United States District Court, W.D. Washington, Tacoma

May 2, 2014

DEBBRA L. SANDERS, Plaintiff,
v.
CAROLYN W. COLVIN, Acting Commissioner of the Social Security Administration, Defendant.

REPORT AND RECOMMENDATION ON PLAINTIFF'S COMPLAINT

J. RICHARD CREATURA, Magistrate Judge.

This matter has been referred to United States Magistrate Judge J. Richard Creatura pursuant to 28 U.S.C. § 636(b)(1) and Local Magistrate Judge Rule MJR 4(a)(4), and as authorized by Mathews, Secretary of H.E.W. v. Weber, 423 U.S. 261, 271-72 (1976).
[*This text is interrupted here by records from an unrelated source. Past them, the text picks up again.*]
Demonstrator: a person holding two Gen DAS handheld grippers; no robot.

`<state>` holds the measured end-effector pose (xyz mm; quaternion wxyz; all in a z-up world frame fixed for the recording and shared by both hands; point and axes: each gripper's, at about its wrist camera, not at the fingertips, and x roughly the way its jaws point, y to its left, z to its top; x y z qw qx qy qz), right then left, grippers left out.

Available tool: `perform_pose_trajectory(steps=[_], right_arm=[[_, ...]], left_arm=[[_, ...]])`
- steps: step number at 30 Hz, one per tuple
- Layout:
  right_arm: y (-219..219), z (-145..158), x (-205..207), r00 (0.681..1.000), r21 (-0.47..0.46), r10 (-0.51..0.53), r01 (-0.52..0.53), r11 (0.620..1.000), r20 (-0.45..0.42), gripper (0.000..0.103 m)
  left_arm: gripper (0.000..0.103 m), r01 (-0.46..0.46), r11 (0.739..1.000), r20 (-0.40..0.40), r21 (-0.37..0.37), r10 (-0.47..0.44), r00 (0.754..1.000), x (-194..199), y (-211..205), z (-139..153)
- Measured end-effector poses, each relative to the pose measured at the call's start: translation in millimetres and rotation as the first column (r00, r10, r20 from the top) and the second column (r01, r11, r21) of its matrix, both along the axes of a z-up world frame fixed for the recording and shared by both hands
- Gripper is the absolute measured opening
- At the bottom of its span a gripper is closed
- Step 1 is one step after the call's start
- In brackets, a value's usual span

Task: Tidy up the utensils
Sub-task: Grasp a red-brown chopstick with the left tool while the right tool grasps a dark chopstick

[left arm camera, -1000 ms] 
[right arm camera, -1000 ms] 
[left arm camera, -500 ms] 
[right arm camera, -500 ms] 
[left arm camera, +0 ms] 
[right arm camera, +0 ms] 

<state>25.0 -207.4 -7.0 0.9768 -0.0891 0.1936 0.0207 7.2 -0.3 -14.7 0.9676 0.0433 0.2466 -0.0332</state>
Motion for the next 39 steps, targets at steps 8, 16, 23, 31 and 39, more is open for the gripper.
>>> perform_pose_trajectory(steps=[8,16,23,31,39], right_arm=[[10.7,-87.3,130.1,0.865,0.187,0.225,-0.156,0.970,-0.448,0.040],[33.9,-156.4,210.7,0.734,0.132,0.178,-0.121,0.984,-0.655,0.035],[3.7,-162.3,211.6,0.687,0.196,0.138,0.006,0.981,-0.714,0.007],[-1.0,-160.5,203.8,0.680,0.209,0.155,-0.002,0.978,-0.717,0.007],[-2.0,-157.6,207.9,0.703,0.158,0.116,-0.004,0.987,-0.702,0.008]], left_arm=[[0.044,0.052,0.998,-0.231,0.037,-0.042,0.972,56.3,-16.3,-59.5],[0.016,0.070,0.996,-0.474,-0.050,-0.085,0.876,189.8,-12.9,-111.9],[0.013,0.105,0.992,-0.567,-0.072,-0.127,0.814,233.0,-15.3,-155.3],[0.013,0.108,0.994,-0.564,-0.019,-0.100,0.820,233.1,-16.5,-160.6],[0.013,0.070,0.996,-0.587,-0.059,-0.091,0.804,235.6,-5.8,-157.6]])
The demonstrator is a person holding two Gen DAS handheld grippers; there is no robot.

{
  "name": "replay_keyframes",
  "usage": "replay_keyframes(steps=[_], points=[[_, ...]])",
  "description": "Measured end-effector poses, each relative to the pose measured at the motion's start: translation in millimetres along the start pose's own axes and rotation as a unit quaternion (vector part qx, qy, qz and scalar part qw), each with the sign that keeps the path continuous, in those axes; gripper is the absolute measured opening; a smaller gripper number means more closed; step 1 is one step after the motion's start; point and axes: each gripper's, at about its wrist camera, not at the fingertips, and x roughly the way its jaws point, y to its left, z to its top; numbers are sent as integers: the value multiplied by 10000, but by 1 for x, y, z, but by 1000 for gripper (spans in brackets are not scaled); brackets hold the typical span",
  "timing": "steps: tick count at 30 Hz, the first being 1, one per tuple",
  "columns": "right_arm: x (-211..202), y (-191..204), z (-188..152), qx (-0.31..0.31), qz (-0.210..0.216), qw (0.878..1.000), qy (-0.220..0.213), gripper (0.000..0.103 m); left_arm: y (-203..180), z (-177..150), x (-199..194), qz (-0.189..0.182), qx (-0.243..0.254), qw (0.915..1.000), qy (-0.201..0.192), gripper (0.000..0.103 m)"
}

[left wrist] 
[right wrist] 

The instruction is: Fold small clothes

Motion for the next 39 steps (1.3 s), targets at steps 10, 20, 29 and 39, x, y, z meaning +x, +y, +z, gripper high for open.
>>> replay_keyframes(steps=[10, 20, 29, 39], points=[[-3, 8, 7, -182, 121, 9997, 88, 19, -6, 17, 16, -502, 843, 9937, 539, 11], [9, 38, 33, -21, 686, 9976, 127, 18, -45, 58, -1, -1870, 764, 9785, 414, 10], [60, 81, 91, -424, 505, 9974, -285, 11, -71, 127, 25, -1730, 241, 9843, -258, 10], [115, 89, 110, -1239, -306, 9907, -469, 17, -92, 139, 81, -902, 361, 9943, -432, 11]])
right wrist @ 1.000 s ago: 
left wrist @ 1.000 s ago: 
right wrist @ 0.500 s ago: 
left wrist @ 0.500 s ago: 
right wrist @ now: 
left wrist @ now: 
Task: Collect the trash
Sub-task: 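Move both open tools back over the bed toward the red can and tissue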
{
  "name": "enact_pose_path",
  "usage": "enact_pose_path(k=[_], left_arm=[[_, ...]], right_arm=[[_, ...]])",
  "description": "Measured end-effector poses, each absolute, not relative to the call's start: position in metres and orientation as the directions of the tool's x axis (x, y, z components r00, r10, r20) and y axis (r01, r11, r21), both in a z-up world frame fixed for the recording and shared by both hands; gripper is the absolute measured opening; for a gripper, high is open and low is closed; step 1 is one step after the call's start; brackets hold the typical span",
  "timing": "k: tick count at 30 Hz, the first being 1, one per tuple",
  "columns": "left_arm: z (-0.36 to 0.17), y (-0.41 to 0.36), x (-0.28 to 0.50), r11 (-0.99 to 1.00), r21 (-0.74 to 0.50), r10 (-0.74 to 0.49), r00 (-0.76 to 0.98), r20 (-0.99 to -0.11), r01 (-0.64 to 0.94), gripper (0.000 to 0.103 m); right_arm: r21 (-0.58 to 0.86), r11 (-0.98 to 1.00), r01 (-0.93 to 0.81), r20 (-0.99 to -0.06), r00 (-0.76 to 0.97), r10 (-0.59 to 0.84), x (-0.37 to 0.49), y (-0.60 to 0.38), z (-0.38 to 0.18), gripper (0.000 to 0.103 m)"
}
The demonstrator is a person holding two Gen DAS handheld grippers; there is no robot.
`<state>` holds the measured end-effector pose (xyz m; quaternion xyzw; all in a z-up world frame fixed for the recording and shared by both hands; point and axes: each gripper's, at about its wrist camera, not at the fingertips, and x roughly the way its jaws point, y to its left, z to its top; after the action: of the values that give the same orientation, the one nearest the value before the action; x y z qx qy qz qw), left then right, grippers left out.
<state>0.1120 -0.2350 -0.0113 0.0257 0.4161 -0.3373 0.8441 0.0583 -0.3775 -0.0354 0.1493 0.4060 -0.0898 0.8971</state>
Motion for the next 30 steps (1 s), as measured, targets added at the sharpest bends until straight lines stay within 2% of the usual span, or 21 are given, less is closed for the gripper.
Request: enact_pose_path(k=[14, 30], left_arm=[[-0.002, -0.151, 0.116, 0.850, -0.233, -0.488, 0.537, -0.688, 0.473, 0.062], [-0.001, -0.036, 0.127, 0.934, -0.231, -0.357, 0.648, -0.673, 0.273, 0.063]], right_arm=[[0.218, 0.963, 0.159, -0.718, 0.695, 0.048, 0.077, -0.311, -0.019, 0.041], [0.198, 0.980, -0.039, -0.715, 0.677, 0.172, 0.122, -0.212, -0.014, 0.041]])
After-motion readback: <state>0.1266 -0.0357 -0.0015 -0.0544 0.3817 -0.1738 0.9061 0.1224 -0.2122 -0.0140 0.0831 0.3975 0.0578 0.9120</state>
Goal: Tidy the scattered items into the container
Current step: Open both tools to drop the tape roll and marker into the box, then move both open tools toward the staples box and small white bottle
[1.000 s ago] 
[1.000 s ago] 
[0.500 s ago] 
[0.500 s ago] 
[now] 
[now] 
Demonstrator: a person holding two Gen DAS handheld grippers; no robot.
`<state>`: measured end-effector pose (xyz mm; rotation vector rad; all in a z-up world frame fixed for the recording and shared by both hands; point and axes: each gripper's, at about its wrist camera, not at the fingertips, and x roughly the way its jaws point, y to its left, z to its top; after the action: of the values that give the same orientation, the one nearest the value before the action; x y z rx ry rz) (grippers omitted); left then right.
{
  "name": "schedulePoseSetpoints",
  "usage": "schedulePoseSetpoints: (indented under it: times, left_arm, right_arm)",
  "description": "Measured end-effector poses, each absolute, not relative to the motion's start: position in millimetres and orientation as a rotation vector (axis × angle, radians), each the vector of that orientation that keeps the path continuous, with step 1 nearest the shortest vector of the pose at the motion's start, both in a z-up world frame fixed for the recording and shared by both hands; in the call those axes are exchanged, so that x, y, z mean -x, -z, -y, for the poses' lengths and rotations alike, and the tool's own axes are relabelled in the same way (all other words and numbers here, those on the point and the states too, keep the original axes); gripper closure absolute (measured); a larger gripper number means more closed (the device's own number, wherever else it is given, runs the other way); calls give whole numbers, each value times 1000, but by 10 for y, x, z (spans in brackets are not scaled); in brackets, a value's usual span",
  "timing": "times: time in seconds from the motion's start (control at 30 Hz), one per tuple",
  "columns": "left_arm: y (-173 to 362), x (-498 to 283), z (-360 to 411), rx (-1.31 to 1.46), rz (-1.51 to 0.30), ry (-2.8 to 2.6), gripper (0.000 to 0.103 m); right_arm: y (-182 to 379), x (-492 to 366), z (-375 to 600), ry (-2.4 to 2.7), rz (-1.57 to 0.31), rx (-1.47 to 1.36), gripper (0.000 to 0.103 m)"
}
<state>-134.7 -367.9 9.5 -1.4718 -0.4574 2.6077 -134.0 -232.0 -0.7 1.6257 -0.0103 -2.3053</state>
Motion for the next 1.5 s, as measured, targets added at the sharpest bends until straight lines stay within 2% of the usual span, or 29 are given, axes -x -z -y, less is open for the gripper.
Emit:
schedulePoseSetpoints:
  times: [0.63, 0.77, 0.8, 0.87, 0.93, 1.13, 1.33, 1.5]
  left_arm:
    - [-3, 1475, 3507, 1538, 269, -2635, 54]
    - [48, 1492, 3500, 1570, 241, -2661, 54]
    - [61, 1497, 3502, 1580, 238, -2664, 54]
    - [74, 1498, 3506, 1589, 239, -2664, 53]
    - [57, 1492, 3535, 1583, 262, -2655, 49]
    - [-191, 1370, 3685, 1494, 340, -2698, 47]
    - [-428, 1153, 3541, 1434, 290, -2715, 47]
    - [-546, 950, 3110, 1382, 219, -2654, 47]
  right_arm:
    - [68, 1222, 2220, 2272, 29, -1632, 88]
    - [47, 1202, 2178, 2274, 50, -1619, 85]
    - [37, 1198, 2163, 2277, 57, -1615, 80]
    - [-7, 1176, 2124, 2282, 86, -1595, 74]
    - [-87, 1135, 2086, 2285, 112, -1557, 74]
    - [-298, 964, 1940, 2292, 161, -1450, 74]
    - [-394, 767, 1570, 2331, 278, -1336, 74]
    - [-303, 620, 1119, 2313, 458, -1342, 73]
This matter has been fully briefed ( see Dkt. Nos. 13, 15, 16).

After considering and reviewing the record, the Court finds that the ALJ erred when he relied on the testimony of a vocational expert to find that plaintiff could work as an agricultural produce sorter, small electronics assembler and copy machine operator where the Dictionary of Occupational Titles' classification of the manipulative requirements of these occupations exceeded plaintiff's functional capacity and the vocational expert offered no explanation for this discrepancy.

BACKGROUND

Plaintiff, DEBBRA L. SANDERS, was born in 1960 and was 45 years old on the alleged date of disability onset of October 15, 2006 and 51 years old on the date of the ALJ's decision ( see Tr. 16, 191, 193). At the administrative hearing, plaintiff amended her alleged date of disability onset to October 10, 2010 (Tr. 62-63). Plaintiff obtained her GED and attended college for two years, but did not earn a degree (Tr. 67-68). Plaintiff served eight years in the Air Force and was an avionics communications specialist (Tr. 69). Plaintiff has past work experience as a banquet manager for a hotel, bartender and food server (Tr. 72).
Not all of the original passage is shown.